In UPMC Presbyterian Hospital(”UPMC”)[1], the National Labor Relations Board (“NLRB” or “Board”) considered the question of whether the Employer UPMC unlawfully ejected nonemployee union or­ganizers from its hospital cafeteria, an area open to the public. In ruling in favor of UPMC, the Board overruled existing Board precedent “regarding access to public restaurants and cafete­rias within an employer’s private property by nonemployee union representatives.”

Fact Summary

In UPMC, two union representatives met with six employees using two tables in a cafeteria located in the employer’s hospital to eat lunch and discuss“union organizational campaign matters.” Union flyers and pins were displayed on the two tables and one off-duty employee present passed out some union flyers. The union representatives also spoke to other employees that stopped at the tables. After receiving complaints from a manager and an employee, the Employer’s Security Operations Manager approached the two union representatives, and asked them to leave. When the union representatives refused to leave, a call was made to 911 and several police officers arrived to escort them off the property.

At the time the union representatives were removed, there were no rules posted in the cafeteria regulating access. While the Employer did “not actively monitor who is using the cafeteria” the Employer’s Security Department responded “to reports of solicitation by nonemployees.”[2] The Employer introduced evidence (which was not rebutted) establishing a consistent past practice of removing nonemployees who had engaged “in pro­motional activity, including soliciting or distributing, in or near the cafeteria.” [3]

NLRB’s Opinion

The Board began its analysis by reviewing U.S. Supreme Court precedent on the issue of union access and employer property rights.The CourtinNLRB v. Babcock & Wilcox Co.[4] made clear that “no restriction could be placed on the employees’ right to discuss self-organization among themselves (absent a demonstration that a restriction was necessary to main­tain production or discipline).” However, the Court ruled “no such obligation is owed [to] nonemployee organizers” by Employers. The Court then set out the standard governing union access to Employer private property:

It is our judgment . . . that an employer may validly post his property against nonemployee distribution of union literature if reasonable efforts by the union through other available channels of communication will enable it to reach the employees with its message and if the employer’s notice or order does not discrimi­nate against the union by allowing other distribution.[5]
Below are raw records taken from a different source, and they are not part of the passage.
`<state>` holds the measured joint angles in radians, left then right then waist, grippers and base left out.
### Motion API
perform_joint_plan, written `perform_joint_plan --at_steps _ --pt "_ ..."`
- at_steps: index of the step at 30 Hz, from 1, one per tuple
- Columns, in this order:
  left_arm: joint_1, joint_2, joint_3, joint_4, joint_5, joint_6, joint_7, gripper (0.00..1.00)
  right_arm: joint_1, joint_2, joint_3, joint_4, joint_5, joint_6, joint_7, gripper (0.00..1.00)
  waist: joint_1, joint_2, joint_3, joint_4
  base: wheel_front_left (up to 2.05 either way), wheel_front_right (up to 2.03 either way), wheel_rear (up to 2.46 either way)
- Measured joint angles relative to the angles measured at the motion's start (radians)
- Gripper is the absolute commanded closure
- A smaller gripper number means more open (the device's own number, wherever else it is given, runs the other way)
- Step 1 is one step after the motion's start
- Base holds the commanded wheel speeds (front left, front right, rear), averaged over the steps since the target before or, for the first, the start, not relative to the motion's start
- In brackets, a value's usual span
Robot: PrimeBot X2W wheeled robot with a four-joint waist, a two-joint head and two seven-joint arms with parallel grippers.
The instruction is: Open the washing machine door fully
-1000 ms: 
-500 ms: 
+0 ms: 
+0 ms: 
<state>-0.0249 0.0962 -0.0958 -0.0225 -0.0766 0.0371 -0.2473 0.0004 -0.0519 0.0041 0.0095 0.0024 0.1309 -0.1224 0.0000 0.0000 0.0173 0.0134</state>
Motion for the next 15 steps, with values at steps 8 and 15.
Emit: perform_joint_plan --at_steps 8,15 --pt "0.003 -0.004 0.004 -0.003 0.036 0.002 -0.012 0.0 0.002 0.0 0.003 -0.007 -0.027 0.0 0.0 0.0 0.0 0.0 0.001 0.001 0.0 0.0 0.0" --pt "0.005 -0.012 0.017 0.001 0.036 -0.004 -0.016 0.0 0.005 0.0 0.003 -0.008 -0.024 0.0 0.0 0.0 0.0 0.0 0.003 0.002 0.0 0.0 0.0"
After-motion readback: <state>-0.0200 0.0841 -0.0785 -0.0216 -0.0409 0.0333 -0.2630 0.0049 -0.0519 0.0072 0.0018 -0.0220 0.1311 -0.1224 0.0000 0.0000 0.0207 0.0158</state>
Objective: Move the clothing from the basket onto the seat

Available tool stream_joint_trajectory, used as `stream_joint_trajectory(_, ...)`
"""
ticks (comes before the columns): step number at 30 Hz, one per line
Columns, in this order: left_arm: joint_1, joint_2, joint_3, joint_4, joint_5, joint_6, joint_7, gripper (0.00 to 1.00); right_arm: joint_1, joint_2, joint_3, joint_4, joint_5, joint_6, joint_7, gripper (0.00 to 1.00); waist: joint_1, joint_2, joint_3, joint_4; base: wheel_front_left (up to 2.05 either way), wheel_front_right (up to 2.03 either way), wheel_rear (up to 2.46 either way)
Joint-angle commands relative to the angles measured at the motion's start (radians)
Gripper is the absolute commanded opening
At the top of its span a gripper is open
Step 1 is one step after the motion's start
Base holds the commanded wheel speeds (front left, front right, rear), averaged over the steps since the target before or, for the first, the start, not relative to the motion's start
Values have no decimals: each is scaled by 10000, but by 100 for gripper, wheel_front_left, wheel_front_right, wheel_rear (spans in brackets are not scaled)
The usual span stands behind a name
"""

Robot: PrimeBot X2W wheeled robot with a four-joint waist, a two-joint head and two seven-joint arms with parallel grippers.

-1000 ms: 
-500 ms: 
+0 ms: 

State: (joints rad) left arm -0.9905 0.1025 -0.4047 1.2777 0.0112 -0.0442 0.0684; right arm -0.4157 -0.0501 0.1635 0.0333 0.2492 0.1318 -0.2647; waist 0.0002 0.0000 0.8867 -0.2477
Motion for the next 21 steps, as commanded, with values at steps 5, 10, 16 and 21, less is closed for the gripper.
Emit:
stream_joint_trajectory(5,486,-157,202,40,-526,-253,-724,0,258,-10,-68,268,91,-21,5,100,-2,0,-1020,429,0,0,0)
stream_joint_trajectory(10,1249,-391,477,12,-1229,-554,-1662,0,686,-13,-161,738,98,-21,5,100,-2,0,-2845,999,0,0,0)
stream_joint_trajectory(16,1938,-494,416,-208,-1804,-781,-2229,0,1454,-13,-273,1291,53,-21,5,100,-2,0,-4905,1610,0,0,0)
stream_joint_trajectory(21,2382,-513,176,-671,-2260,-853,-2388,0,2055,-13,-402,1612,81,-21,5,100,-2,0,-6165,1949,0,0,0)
 The Board noted that the exceptions set forth in Babcock have been described by the Court as “narrow ones and that the union’s burden of proof to establish that one or the other exception applies is a heavy one.”[6] The Board then turned to review Lechmere, Inc. v. NLRB[7]where the Court ruled the Employer “did not violate the Act by restricting nonemployee union access to an em­ployee parking lot on the employer’s property.”[8] Lechmere, the Board noted, further “strengthened Babcock’s general pro­hibition on nonemployee access, emphasizing that the Babcock inaccessibility exception would apply only in ‘rare case[s]’ and that only where ‘such access is infea­sible’ would it become necessary to accommodate em­ployees’ Section 7 rights and employers’ property rights.”[9]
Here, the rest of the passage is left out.